Problem requirements:
Return precisely the opening lines of the listing below, ending with the line that contains "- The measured".

********

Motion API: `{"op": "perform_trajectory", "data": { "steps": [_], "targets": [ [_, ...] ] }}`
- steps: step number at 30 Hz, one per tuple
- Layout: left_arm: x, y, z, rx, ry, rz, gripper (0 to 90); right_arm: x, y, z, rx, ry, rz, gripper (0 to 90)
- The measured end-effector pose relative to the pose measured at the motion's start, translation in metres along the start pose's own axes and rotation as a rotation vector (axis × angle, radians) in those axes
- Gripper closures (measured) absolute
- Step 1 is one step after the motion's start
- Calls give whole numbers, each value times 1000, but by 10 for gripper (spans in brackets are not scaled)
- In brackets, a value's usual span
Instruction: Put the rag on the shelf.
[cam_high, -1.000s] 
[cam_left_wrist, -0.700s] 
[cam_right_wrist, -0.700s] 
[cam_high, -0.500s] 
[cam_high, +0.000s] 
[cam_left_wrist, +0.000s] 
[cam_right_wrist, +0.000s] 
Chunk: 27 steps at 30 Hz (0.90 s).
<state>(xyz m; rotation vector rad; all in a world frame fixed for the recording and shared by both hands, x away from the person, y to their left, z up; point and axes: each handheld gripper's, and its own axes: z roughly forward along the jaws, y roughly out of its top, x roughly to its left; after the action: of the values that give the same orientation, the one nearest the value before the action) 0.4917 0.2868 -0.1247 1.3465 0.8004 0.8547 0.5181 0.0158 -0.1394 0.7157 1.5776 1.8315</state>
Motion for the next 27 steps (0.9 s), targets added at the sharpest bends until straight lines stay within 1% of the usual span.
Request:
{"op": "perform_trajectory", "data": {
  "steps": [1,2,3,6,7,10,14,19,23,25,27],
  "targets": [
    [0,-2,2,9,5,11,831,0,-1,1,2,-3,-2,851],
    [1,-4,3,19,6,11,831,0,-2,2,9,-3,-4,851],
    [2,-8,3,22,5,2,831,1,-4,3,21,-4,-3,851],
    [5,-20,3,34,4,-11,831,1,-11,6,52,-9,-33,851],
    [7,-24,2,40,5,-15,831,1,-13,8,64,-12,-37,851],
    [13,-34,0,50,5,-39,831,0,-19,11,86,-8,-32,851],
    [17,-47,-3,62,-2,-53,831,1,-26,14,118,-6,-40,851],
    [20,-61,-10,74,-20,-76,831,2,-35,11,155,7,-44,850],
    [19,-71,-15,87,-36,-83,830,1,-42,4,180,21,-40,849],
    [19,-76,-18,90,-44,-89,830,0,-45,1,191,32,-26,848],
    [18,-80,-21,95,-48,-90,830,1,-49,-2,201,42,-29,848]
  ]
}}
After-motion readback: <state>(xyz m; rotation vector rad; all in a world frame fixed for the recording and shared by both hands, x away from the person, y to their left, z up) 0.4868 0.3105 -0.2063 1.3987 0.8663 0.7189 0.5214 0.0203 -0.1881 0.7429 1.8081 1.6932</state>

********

Task answer:
Motion API: `{"op": "perform_trajectory", "data": { "steps": [_], "targets": [ [_, ...] ] }}`
- steps: step number at 30 Hz, one per tuple
- Layout: left_arm: x, y, z, rx, ry, rz, gripper (0 to 90); right_arm: x, y, z, rx, ry, rz, gripper (0 to 90)
- The measured end-effector pose relative to the pose measured at the motion's start, translation in metres along the start pose's own axes and rotation as a rotation vector (axis × angle, radians) in those axes

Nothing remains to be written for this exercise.